8-bit Video Wall Made From 160 Gaming Keyboards

Well this is something we haven’t seen before. A video wall An 8-bit style video wall made from 160 RGB illuminated gaming keyboards.

On display at the PAX East gaming expo, the keys on 160 Logitech keyboards make up the “pixels” of a video wall showing a short film inspired from side-scroller video games. It’s the work of the production company iam8bit. Details on the system are scant, but we can learn a little from close observation of the video.

RGB illuminated keyboardsLogitech’s RGB illuminated keyboard allow every key to be set to a custom color. The keyboards making up the wall seem to have the key markings removed or the keys replaced with blanks to enhance visibility.

We’ve seen details behind mosaic-style Raspberry Pi based video walls before, as well as individual RGB LED based video walls, but there is no word on what is used behind the scenes to drive this display or how it was made. To be honest, we should have known this was coming. That keyboard illumination hack that [Sprite_TM] pulled off a couple of years was just too cool and the next logical step is a huge matrix of multiple keyboards.

Were the keyboards themselves hacked in some way beyond removing the key markings to do what we see in the video? Let us know what you think in the comments.

[via Gizmodo]

30 thoughts on “8-bit Video Wall Made From 160 Gaming Keyboards

        1. It used an 8-bit era color palette even if it was the less common “painters wheel” like 8 color palette that included orange.
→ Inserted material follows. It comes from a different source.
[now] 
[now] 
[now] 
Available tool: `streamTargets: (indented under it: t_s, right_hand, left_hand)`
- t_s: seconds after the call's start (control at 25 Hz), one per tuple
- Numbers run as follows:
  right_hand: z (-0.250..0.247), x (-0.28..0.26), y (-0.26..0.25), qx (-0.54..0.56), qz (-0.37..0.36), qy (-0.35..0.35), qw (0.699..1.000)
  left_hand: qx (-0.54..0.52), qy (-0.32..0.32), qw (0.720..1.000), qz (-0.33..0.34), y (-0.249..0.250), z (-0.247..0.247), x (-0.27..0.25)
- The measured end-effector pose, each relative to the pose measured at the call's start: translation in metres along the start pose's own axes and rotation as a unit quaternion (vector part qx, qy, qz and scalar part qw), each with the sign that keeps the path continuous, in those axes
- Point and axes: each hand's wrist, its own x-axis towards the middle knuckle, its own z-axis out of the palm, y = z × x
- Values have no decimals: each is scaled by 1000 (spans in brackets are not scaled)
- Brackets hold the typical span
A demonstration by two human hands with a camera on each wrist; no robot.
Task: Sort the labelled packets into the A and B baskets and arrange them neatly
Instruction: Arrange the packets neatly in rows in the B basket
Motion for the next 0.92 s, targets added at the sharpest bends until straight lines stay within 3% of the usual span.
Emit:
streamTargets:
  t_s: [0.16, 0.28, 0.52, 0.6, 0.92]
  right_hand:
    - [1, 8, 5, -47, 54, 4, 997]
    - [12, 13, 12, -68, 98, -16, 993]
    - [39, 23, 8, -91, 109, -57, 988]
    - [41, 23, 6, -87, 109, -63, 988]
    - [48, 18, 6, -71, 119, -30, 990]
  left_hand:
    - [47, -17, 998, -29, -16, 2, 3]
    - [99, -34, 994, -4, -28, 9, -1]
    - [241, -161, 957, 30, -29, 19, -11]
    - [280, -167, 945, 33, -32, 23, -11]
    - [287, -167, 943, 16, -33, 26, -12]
          Certainly an 8-bit era processor just doesn’t have the transition bandwidth (bit toggle rate) to do this so I would expect it to be a 32 bit or 64 bit processor. A FPGA would have done the task of driving the keyboard from a video signal well.

          Even so you can see that they have limited bandwidth by the fact that they have grouped keys (LEDs) together rather than use them as individual pixels.

          1. Individually IP Addressed Keyboards controlled by a server, Logitech G810 Orion Spectrums.
            Wondering :

            Romer-G keys with Central Led so much space
            vs
            Cherry MX Tiny flangeless Led

            Anyone got a comparison of a Romer-G vs the Mx Switch real world not one of those paid reviews etc where they crap on about how good said product is and this that.

    1. @feena
      Even if you didn’t know what the article meant–which I don’t believe for a second–you offered no thoughts or commentary beyond a single pedantic point. At the absolute best it was kvetching, at worst it was shit-stirring.

  1. When I swung by their booth I saw what appeared to be a spare modded keyboard (seemed to me that they’d modded the original keycaps, not gotten ones with blank semiopaque tops) hooked up to a small 3×3″-ish black box with a label that said “test unit” on what looked like white tape. Didn’t manage to get a photo unfortunately, my phone was full.